→ **TASK INSTRUCTIONS**: I'd like the line containing "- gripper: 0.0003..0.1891" and each line that follows, through the last line of the material, set down exactly as they are, and no others.

= Beginning of Section =

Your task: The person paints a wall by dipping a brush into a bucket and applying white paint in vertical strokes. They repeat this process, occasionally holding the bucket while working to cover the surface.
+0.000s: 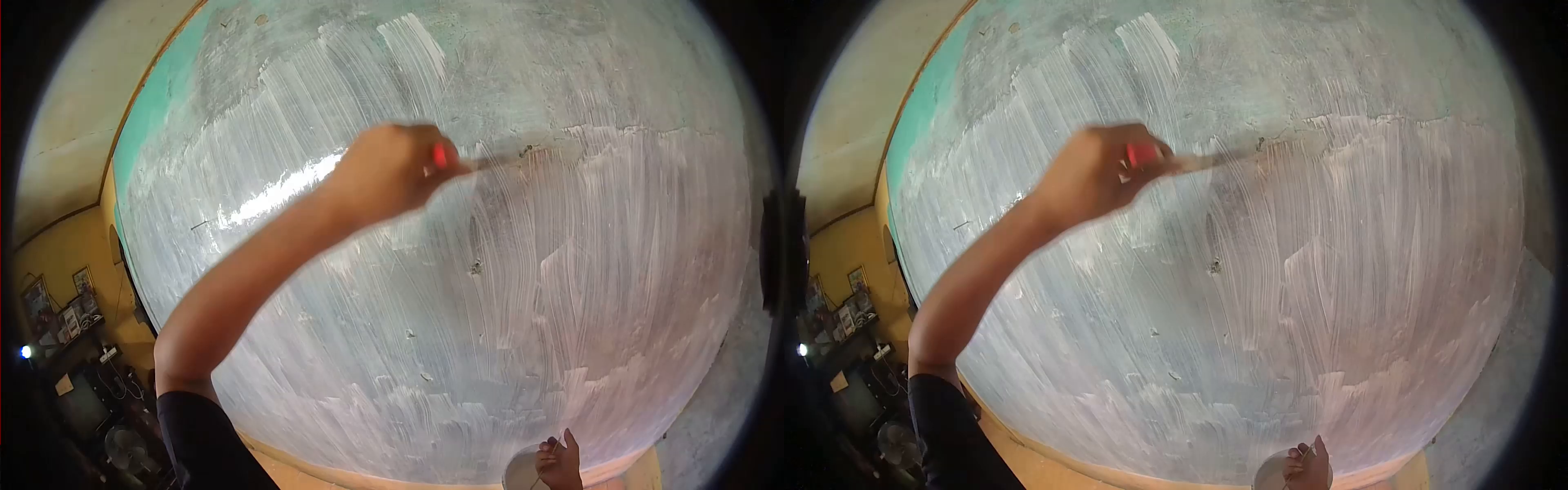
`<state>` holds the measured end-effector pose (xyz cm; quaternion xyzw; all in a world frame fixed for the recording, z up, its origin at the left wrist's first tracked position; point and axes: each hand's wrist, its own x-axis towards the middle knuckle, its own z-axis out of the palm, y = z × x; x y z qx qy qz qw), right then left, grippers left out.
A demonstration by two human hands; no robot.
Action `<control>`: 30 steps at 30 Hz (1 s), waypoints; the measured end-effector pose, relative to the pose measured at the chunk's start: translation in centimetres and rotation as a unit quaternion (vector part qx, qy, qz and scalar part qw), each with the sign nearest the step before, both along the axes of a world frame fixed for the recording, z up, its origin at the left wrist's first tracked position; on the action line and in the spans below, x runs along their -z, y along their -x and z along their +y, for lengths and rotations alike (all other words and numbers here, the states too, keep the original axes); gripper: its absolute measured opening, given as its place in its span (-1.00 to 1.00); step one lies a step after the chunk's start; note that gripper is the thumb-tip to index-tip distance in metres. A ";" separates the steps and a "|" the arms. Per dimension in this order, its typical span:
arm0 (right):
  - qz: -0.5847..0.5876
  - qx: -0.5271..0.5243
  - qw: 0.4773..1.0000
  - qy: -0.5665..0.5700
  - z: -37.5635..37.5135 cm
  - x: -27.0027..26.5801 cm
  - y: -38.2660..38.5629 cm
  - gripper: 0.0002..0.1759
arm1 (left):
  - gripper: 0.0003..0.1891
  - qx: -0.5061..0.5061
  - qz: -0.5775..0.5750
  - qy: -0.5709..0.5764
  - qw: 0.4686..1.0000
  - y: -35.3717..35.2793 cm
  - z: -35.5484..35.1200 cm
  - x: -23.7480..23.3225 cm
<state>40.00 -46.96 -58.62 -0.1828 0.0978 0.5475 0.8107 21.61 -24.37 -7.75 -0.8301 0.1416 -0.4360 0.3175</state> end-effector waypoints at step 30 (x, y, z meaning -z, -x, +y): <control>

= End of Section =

→ **SOLUTION TO THE EXERCISE**:
  - gripper: 0.0003..0.1891
  - qx: -0.5061..0.5061
  - qz: -0.5775..0.5750
  - qy: -0.5709..0.5764
  - qw: 0.4686..1.0000
  - y: -35.3717..35.2793 cm
  - z: -35.5484..35.1200 cm
  - x: -23.7480..23.3225 cm
<state>40.00 -46.96 -58.62 -0.1828 0.0978 0.5475 0.8107 21.61 -24.37 -7.75 -0.8301 0.1416 -0.4360 0.3175</state> end-effector waypoints at step 30 (x, y, z meaning -z, -x, +y): <control>

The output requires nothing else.